• **EXERCISE DESCRIPTION**:
Look through the data below, and copy each line that carries the word "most".

INFORMATION GIVEN: Begin

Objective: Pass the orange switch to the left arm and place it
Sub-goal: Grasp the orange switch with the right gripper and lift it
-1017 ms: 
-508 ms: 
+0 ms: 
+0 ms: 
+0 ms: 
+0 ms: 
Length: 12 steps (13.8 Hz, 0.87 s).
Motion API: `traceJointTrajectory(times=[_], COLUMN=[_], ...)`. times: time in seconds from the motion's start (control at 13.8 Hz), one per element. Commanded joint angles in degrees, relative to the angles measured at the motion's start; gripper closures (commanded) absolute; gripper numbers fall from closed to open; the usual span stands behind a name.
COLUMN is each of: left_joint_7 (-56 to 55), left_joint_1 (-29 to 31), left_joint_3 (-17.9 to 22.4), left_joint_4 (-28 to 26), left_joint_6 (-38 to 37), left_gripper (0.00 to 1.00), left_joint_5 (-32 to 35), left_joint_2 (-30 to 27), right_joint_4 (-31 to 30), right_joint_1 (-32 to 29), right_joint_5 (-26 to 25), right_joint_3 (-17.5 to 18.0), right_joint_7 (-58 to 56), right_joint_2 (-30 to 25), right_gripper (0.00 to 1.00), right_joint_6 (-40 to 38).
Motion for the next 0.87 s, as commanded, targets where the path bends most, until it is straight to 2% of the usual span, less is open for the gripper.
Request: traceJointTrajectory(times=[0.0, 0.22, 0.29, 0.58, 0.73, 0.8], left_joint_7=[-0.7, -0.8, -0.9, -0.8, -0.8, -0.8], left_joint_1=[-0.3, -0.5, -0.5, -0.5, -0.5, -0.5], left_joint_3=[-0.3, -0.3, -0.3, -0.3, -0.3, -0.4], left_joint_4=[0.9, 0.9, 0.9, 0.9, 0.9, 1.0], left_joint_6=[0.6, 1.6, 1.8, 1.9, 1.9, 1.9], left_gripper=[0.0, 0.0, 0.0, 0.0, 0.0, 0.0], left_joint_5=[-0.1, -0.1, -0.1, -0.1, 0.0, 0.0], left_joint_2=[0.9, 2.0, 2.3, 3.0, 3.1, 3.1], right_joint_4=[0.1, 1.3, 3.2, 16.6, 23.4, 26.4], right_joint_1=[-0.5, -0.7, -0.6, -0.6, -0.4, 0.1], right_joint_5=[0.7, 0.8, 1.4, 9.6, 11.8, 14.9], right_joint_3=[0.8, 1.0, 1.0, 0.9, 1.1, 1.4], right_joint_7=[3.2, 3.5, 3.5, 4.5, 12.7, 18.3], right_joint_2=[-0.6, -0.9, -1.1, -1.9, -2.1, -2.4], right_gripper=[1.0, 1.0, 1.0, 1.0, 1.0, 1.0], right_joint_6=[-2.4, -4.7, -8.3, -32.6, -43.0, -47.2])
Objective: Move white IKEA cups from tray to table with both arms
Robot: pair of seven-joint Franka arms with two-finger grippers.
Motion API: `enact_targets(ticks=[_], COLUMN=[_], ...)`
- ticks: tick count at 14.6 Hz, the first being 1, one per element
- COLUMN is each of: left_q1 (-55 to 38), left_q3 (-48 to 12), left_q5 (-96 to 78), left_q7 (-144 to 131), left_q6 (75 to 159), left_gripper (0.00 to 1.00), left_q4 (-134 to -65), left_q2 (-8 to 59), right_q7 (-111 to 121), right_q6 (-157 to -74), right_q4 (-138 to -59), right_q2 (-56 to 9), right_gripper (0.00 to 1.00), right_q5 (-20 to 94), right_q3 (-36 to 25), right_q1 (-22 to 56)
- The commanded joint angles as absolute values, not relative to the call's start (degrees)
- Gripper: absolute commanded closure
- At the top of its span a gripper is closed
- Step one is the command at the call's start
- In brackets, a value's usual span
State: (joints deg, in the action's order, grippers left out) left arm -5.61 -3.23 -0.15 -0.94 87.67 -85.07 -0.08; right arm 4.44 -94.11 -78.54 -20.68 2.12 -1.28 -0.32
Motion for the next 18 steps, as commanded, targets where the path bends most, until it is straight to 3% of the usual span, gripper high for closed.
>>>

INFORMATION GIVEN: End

• **PROBLEM SOLUTION**:
Motion for the next 0.87 s, as commanded, targets where the path bends most, until it is straight to 2% of the usual span, less is open for the gripper.
Motion for the next 18 steps, as commanded, targets where the path bends most, until it is straight to 3% of the usual span, gripper high for closed.

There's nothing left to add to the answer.